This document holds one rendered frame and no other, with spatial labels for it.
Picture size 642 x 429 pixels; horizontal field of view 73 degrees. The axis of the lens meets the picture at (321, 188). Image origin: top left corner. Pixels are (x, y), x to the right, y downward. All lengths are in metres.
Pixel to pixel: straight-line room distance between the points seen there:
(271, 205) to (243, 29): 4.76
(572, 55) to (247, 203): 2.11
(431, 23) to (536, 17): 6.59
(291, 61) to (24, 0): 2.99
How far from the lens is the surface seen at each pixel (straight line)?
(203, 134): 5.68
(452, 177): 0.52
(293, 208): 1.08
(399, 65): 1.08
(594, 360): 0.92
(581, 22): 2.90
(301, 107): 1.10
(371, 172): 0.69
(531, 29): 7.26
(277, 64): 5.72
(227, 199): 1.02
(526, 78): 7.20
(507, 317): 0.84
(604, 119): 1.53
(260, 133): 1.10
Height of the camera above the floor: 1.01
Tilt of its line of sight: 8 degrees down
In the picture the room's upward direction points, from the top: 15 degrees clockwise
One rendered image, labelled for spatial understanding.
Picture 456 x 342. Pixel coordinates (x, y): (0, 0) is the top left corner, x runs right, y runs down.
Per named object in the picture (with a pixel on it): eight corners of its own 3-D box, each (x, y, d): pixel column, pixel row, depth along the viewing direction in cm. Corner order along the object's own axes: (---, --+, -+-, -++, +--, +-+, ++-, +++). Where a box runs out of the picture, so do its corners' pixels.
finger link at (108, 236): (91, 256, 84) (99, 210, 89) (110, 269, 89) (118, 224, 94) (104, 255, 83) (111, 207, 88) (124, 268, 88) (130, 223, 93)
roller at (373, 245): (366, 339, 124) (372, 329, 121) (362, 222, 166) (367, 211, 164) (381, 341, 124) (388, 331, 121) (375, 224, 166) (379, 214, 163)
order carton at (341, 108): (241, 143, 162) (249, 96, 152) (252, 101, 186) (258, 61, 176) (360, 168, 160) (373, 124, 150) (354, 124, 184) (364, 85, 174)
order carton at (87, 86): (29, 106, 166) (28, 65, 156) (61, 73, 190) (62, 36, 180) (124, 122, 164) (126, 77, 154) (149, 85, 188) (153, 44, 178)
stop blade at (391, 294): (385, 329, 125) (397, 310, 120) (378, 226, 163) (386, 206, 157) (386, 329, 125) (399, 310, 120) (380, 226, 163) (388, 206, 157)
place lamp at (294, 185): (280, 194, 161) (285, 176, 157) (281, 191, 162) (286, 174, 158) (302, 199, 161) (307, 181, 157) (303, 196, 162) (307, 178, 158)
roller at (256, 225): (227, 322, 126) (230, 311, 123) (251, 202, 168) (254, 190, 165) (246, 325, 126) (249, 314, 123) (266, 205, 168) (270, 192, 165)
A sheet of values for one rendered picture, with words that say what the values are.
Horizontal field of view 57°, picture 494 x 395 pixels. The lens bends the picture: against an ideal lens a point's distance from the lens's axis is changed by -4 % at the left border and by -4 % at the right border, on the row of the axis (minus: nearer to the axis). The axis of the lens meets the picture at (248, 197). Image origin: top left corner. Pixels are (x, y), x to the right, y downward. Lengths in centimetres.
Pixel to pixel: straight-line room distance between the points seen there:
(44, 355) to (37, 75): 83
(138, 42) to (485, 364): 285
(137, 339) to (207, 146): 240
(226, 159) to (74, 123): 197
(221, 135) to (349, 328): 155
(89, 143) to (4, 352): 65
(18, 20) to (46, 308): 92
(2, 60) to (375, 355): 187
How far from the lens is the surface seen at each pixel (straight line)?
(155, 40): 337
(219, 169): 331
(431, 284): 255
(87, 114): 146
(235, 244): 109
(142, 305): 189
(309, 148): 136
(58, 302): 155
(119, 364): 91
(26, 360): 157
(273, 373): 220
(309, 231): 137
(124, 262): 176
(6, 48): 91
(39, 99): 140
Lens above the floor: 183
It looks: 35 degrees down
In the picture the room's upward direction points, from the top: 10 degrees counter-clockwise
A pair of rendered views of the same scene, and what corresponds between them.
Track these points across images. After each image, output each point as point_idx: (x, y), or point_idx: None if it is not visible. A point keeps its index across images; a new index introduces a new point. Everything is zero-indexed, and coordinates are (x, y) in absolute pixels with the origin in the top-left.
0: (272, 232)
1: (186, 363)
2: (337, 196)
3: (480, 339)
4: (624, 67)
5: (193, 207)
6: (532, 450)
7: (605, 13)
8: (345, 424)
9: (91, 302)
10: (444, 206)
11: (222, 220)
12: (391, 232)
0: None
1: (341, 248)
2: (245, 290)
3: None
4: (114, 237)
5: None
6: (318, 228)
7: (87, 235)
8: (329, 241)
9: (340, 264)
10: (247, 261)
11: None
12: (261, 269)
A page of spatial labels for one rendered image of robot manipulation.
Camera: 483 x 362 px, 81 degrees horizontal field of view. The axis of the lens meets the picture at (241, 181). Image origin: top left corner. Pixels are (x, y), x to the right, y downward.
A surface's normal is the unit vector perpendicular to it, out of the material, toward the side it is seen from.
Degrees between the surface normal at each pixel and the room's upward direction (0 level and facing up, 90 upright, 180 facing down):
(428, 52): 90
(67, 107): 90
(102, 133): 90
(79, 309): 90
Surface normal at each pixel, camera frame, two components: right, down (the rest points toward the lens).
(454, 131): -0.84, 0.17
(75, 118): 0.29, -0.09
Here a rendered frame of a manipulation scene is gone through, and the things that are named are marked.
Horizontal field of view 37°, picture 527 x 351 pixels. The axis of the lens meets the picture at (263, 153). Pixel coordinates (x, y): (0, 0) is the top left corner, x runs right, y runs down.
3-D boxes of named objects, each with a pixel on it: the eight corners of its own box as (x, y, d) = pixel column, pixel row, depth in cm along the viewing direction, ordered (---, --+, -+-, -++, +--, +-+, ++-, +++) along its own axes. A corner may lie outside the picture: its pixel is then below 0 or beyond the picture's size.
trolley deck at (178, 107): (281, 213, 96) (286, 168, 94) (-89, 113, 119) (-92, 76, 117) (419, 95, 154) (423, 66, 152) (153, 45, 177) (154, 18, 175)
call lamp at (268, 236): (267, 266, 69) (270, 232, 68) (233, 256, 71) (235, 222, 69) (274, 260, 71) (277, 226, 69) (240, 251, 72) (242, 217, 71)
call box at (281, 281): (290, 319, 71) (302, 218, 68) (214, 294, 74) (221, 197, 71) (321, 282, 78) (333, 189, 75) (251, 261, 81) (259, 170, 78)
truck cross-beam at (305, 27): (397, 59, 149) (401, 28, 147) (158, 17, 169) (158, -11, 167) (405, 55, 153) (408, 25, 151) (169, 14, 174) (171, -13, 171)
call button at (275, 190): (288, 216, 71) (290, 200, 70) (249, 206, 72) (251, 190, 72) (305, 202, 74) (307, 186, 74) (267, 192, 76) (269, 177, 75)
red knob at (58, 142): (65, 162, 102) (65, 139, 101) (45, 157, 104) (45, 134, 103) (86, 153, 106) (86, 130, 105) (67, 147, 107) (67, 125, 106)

Problem to solve. Reproduce the records above with every character intact.

Task response.
This document holds one rendered frame and no other, with spatial labels for it.
Picture size 642 x 429 pixels; horizontal field of view 73 degrees. The axis of the lens meets the picture at (321, 188). Image origin: top left corner. Pixels are (x, y), x to the right, y downward. All lengths are in metres.
Pixel to pixel: straight-line room distance between the points seen there:
(271, 205) to (243, 29): 4.76
(572, 55) to (247, 203): 2.11
(431, 23) to (536, 17): 6.59
(291, 61) to (24, 0): 2.99
How far from the lens is the surface seen at each pixel (straight line)?
(203, 134): 5.68
(452, 177): 0.52
(293, 208): 1.08
(399, 65): 1.08
(594, 360): 0.92
(581, 22): 2.90
(301, 107): 1.10
(371, 172): 0.69
(531, 29): 7.26
(277, 64): 5.72
(227, 199): 1.02
(526, 78): 7.20
(507, 317): 0.84
(604, 119): 1.53
(260, 133): 1.10
Height of the camera above the floor: 1.01
Tilt of its line of sight: 8 degrees down
In the picture the room's upward direction points, from the top: 15 degrees clockwise
One rendered image, labelled for spatial understanding.
Picture 456 x 342. Pixel coordinates (x, y): (0, 0) is the top left corner, x runs right, y runs down.
Per named object in the picture (with a pixel on it): eight corners of its own 3-D box, each (x, y, d): pixel column, pixel row, depth along the viewing direction in cm. Corner order along the object's own axes: (---, --+, -+-, -++, +--, +-+, ++-, +++). Where a box runs out of the picture, so do its corners' pixels.
finger link at (108, 236): (91, 256, 84) (99, 210, 89) (110, 269, 89) (118, 224, 94) (104, 255, 83) (111, 207, 88) (124, 268, 88) (130, 223, 93)
roller at (373, 245): (366, 339, 124) (372, 329, 121) (362, 222, 166) (367, 211, 164) (381, 341, 124) (388, 331, 121) (375, 224, 166) (379, 214, 163)
order carton at (341, 108): (241, 143, 162) (249, 96, 152) (252, 101, 186) (258, 61, 176) (360, 168, 160) (373, 124, 150) (354, 124, 184) (364, 85, 174)
order carton at (87, 86): (29, 106, 166) (28, 65, 156) (61, 73, 190) (62, 36, 180) (124, 122, 164) (126, 77, 154) (149, 85, 188) (153, 44, 178)
stop blade at (391, 294): (385, 329, 125) (397, 310, 120) (378, 226, 163) (386, 206, 157) (386, 329, 125) (399, 310, 120) (380, 226, 163) (388, 206, 157)
place lamp at (294, 185): (280, 194, 161) (285, 176, 157) (281, 191, 162) (286, 174, 158) (302, 199, 161) (307, 181, 157) (303, 196, 162) (307, 178, 158)
roller at (256, 225): (227, 322, 126) (230, 311, 123) (251, 202, 168) (254, 190, 165) (246, 325, 126) (249, 314, 123) (266, 205, 168) (270, 192, 165)
A sheet of values for one rendered picture, with words that say what the values are.
Horizontal field of view 57°, picture 494 x 395 pixels. The lens bends the picture: against an ideal lens a point's distance from the lens's axis is changed by -4 % at the left border and by -4 % at the right border, on the row of the axis (minus: nearer to the axis). The axis of the lens meets the picture at (248, 197). Image origin: top left corner. Pixels are (x, y), x to the right, y downward. Lengths in centimetres.
Pixel to pixel: straight-line room distance between the points seen there:
(44, 355) to (37, 75): 83
(138, 42) to (485, 364): 285
(137, 339) to (207, 146): 240
(226, 159) to (74, 123): 197
(221, 135) to (349, 328): 155
(89, 143) to (4, 352): 65
(18, 20) to (46, 308): 92
(2, 60) to (375, 355): 187
How far from the lens is the surface seen at each pixel (straight line)?
(155, 40): 337
(219, 169): 331
(431, 284): 255
(87, 114): 146
(235, 244): 109
(142, 305): 189
(309, 148): 136
(58, 302): 155
(119, 364): 91
(26, 360): 157
(273, 373): 220
(309, 231): 137
(124, 262): 176
(6, 48): 91
(39, 99): 140
Lens above the floor: 183
It looks: 35 degrees down
In the picture the room's upward direction points, from the top: 10 degrees counter-clockwise
A pair of rendered views of the same scene, and what corresponds between them.
Track these points across images. After each image, output each point as point_idx: (x, y), or point_idx: None if it is not visible. A point keeps its index across images; a new index introduces a new point. Everything is zero-indexed, and coordinates are (x, y) in absolute pixels with the origin in the top-left.
0: (272, 232)
1: (186, 363)
2: (337, 196)
3: (480, 339)
4: (624, 67)
5: (193, 207)
6: (532, 450)
7: (605, 13)
8: (345, 424)
9: (91, 302)
10: (444, 206)
11: (222, 220)
12: (391, 232)
0: None
1: (341, 248)
2: (245, 290)
3: None
4: (114, 237)
5: None
6: (318, 228)
7: (87, 235)
8: (329, 241)
9: (340, 264)
10: (247, 261)
11: None
12: (261, 269)
A page of spatial labels for one rendered image of robot manipulation.
Camera: 483 x 362 px, 81 degrees horizontal field of view. The axis of the lens meets the picture at (241, 181). Image origin: top left corner. Pixels are (x, y), x to the right, y downward.
A surface's normal is the unit vector perpendicular to it, out of the material, toward the side it is seen from.
Degrees between the surface normal at each pixel and the room's upward direction (0 level and facing up, 90 upright, 180 facing down):
(428, 52): 90
(67, 107): 90
(102, 133): 90
(79, 309): 90
Surface normal at each pixel, camera frame, two components: right, down (the rest points toward the lens).
(454, 131): -0.84, 0.17
(75, 118): 0.29, -0.09
Here a rendered frame of a manipulation scene is gone through, and the things that are named are marked.
Horizontal field of view 37°, picture 527 x 351 pixels. The axis of the lens meets the picture at (263, 153). Pixel coordinates (x, y): (0, 0) is the top left corner, x runs right, y runs down.
3-D boxes of named objects, each with a pixel on it: the eight corners of its own box as (x, y, d) = pixel column, pixel row, depth in cm along the viewing direction, ordered (---, --+, -+-, -++, +--, +-+, ++-, +++) along its own axes. A corner may lie outside the picture: its pixel is then below 0 or beyond the picture's size.
trolley deck at (178, 107): (281, 213, 96) (286, 168, 94) (-89, 113, 119) (-92, 76, 117) (419, 95, 154) (423, 66, 152) (153, 45, 177) (154, 18, 175)
call lamp at (268, 236): (267, 266, 69) (270, 232, 68) (233, 256, 71) (235, 222, 69) (274, 260, 71) (277, 226, 69) (240, 251, 72) (242, 217, 71)
call box at (281, 281): (290, 319, 71) (302, 218, 68) (214, 294, 74) (221, 197, 71) (321, 282, 78) (333, 189, 75) (251, 261, 81) (259, 170, 78)
truck cross-beam at (305, 27): (397, 59, 149) (401, 28, 147) (158, 17, 169) (158, -11, 167) (405, 55, 153) (408, 25, 151) (169, 14, 174) (171, -13, 171)
call button at (275, 190): (288, 216, 71) (290, 200, 70) (249, 206, 72) (251, 190, 72) (305, 202, 74) (307, 186, 74) (267, 192, 76) (269, 177, 75)
red knob at (58, 142): (65, 162, 102) (65, 139, 101) (45, 157, 104) (45, 134, 103) (86, 153, 106) (86, 130, 105) (67, 147, 107) (67, 125, 106)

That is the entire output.